THE PROBLEM: Set down all of the data that follows word for word, without the images.

DATA BELOW:
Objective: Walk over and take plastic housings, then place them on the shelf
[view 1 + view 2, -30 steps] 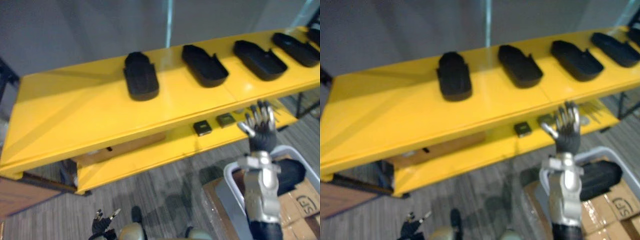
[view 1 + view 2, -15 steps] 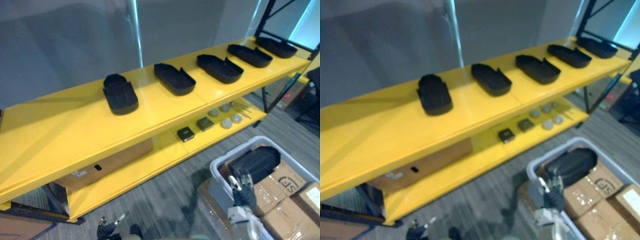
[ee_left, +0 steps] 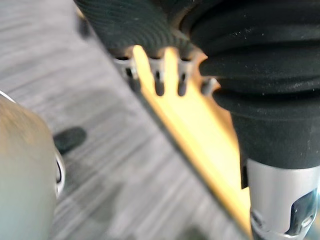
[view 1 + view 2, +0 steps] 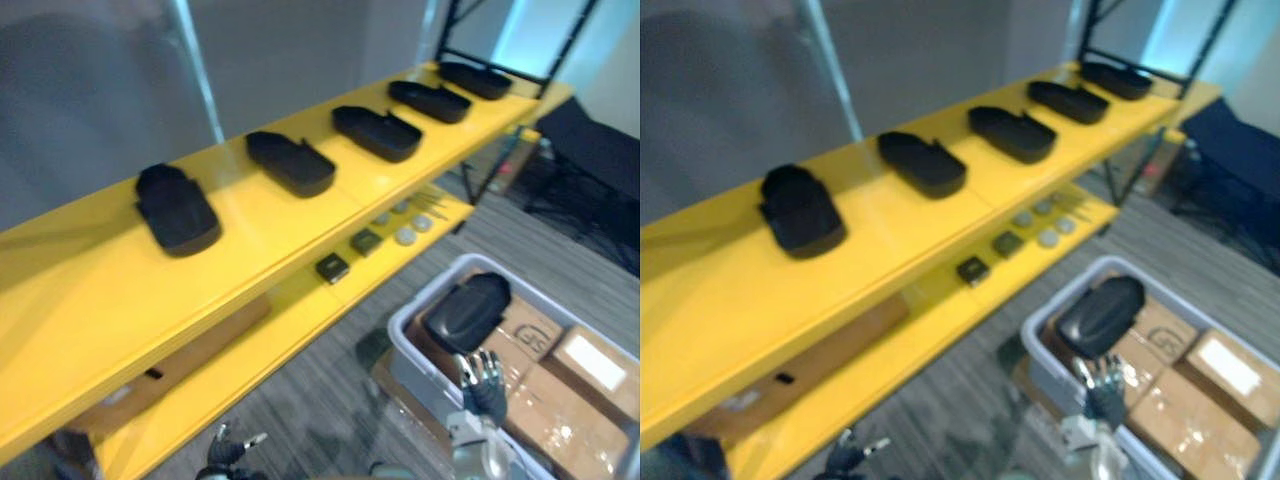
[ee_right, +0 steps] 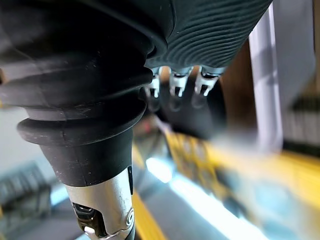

REPLY:
Objective: Walk over and take plastic housings, then place them on the shelf
[view 1 + view 2, -30 steps] 
[view 1 + view 2, -15 steps] 
[ee_left, +0 steps] 
[view 1 + view 2, +0 steps] 
[ee_right, +0 steps] 

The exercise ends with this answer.